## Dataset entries
####################
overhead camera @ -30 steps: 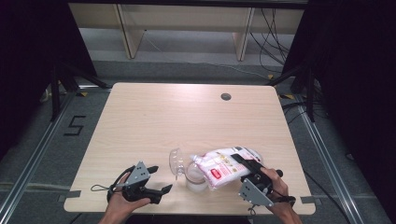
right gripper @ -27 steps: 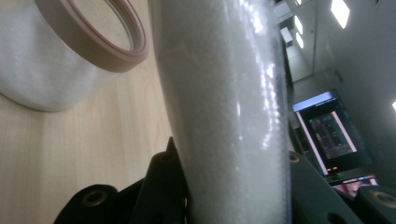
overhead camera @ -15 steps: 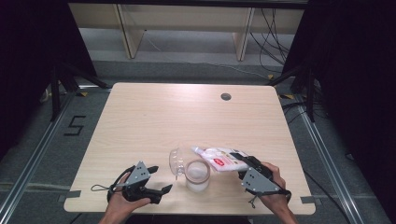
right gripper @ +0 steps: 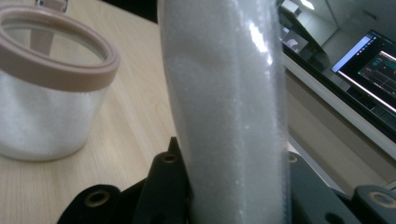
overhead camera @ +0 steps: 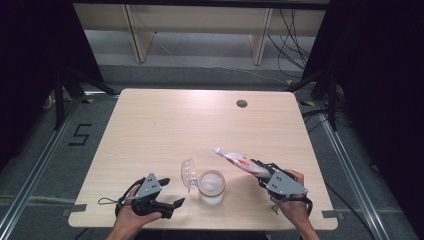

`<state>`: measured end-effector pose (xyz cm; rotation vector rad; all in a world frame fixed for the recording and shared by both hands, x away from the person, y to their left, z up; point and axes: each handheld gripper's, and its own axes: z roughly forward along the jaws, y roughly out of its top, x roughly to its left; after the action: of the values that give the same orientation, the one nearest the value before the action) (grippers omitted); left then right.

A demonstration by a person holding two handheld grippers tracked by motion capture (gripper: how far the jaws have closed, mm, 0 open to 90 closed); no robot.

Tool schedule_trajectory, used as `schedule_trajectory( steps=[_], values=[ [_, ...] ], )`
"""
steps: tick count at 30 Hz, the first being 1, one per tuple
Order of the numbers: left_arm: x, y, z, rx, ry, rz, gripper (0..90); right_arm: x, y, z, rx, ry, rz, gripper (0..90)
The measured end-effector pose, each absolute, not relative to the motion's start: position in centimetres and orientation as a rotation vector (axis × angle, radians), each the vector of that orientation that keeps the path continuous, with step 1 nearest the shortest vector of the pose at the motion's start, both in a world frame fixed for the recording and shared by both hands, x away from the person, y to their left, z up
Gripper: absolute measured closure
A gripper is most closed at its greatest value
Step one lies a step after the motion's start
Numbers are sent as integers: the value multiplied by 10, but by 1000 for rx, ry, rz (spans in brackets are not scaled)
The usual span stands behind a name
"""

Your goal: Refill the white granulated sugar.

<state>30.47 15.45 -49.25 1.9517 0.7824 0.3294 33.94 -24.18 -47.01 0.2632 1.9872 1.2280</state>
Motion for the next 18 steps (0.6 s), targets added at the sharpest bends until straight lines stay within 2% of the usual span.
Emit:
schedule_trajectory(
  steps=[18],
  values=[
    [306,156,-492,1954,757,338,160,360,-252,-490,469,2011,1363,755]
  ],
)
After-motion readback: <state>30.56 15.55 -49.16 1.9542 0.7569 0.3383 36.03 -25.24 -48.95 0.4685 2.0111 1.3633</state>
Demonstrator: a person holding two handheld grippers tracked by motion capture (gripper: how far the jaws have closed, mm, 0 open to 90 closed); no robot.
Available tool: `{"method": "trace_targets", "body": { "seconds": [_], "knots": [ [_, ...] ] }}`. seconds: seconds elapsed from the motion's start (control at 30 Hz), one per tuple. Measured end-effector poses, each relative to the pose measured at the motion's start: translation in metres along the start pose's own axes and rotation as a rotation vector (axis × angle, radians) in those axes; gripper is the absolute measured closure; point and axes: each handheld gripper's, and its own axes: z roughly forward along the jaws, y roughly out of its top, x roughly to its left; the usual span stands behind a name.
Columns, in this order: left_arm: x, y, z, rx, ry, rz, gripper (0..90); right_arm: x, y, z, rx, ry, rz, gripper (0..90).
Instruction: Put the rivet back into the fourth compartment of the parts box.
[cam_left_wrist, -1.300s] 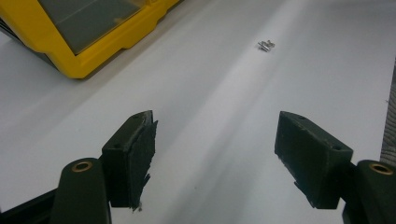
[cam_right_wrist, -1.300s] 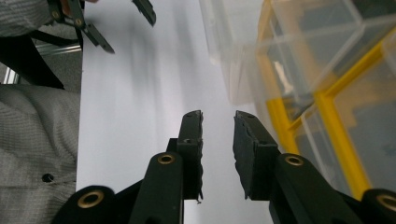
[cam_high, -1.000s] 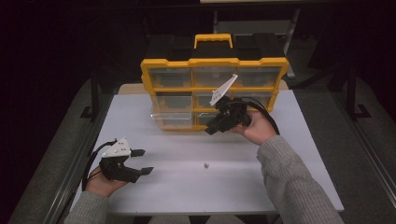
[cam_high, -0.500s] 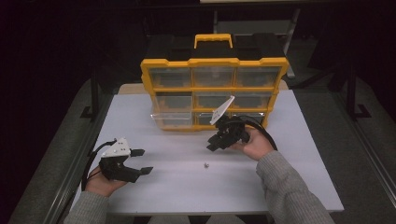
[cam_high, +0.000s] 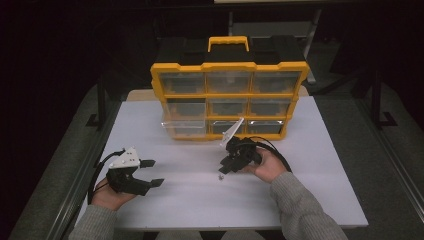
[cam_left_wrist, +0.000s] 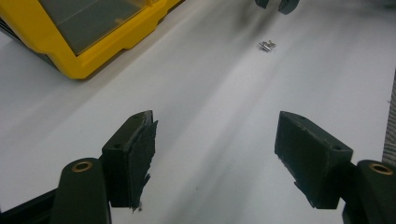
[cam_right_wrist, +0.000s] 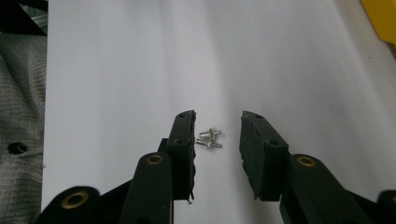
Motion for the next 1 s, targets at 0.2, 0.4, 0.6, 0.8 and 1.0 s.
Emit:
{"method": "trace_targets", "body": {
  "seconds": [0.2, 0.4, 0.6, 0.8, 1.0],
  "knots": [
    [0.000, 0.000, -0.001, 0.003, 0.001, -0.001, 28.7, 0.001, -0.004, 0.014, 0.023, 0.003, 0.005, 63.6],
    [0.000, 0.000, 0.001, -0.005, 0.001, 0.002, 28.7, 0.002, -0.007, 0.025, 0.026, -0.005, -0.022, 63.9],
    [-0.001, 0.000, 0.000, -0.005, 0.001, -0.007, 28.7, 0.004, -0.008, 0.034, 0.038, -0.004, -0.019, 64.9],
    [-0.001, 0.000, 0.000, -0.005, -0.001, -0.006, 28.8, 0.004, -0.009, 0.036, 0.046, -0.018, -0.020, 67.5],
    [0.000, 0.000, -0.001, -0.009, 0.002, -0.003, 28.7, 0.004, -0.010, 0.037, 0.052, -0.019, -0.013, 69.9]
  ]
}}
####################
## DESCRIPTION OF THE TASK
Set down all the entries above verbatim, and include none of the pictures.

## OUTPUT OF THE TASK
overhead camera @ -30 steps: 
right gripper @ -27 steps: 
overhead camera @ -15 steps: 
right gripper @ +0 steps: 
overhead camera @ +0 steps: 

`<state>`: measured end-effector pose (xyz cm; rotation vector rad; all in a world frame fixed for the recording and shared by both hands, x away from the person, y to their left, z up; point and axes: each handheld gripper's, and its own axes: z roughly forward along the jaws, y roughly out of its top, x roughly to its left; after the action: of the values that give the same orientation, the one nearest the value before the action) (grippers omitted); left then right.

A demonstration by a person holding two handheld grippers tracked by motion capture (gripper: how far the jaws have closed, mm, 0 open to 90 closed); no robot.

Tool schedule_trajectory, used as `schedule_trajectory( steps=[_], values=[ [_, ...] ], )`
"""
steps: tick count at 30 Hz, the first being 1, one per tuple
Order of the numbers: left_arm: x, y, z, rx, ry, rz, gripper (0..90); right_arm: x, y, z, rx, ry, rz, gripper (0..90)
The measured end-effector pose, each absolute, not relative to the motion's start: position in centimetres and orientation as a rotation vector (axis × angle, radians), each the vector of that orientation that keeps the path continuous, with step 1 nearest the shortest vector of the pose at the motion's start, both in a world frame fixed for the recording and shared by both hands, x away from the person, y to their left, z up
Gripper: absolute measured closure
A gripper is most closed at its greatest value
Step one lies a step after the motion's start
Numbers are sent as integers: the value multiplied by 10, but by 1000 for rx, ry, rz (spans in brackets are not scaled)
The usual span stands behind a name
"""

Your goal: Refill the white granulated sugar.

<state>30.47 15.45 -49.25 1.9517 0.7824 0.3294 33.94 -24.18 -47.01 0.2632 1.9872 1.2280</state>
Motion for the next 18 steps (0.6 s), targets added at the sharpest bends until straight lines stay within 2% of the usual span.
Emit:
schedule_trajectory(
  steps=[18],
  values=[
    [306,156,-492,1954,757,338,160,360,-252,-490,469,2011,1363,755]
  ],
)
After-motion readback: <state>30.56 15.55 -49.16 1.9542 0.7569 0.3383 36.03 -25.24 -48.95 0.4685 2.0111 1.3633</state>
Demonstrator: a person holding two handheld grippers tracked by motion capture (gripper: how far the jaws have closed, mm, 0 open to 90 closed); no robot.
Available tool: `{"method": "trace_targets", "body": { "seconds": [_], "knots": [ [_, ...] ] }}`. seconds: seconds elapsed from the motion's start (control at 30 Hz), one per tuple. Measured end-effector poses, each relative to the pose measured at the motion's start: translation in metres along the start pose's own axes and rotation as a rotation vector (axis × angle, radians) in those axes; gripper is the absolute measured closure; point and axes: each handheld gripper's, and its own axes: z roughly forward along the jaws, y roughly out of its top, x roughly to its left; the usual span stands behind a name.
Columns, in this order: left_arm: x, y, z, rx, ry, rz, gripper (0..90); right_arm: x, y, z, rx, ry, rz, gripper (0..90).
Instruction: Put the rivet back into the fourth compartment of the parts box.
[cam_left_wrist, -1.300s] 
[cam_right_wrist, -1.300s] 
[cam_high, -1.000s] 
[cam_high, -0.500s] 
[cam_high, +0.000s] 
[cam_left_wrist, +0.000s] 
[cam_right_wrist, +0.000s] 
Motion for the next 1 s, targets at 0.2, 0.4, 0.6, 0.8 and 1.0 s.
Emit:
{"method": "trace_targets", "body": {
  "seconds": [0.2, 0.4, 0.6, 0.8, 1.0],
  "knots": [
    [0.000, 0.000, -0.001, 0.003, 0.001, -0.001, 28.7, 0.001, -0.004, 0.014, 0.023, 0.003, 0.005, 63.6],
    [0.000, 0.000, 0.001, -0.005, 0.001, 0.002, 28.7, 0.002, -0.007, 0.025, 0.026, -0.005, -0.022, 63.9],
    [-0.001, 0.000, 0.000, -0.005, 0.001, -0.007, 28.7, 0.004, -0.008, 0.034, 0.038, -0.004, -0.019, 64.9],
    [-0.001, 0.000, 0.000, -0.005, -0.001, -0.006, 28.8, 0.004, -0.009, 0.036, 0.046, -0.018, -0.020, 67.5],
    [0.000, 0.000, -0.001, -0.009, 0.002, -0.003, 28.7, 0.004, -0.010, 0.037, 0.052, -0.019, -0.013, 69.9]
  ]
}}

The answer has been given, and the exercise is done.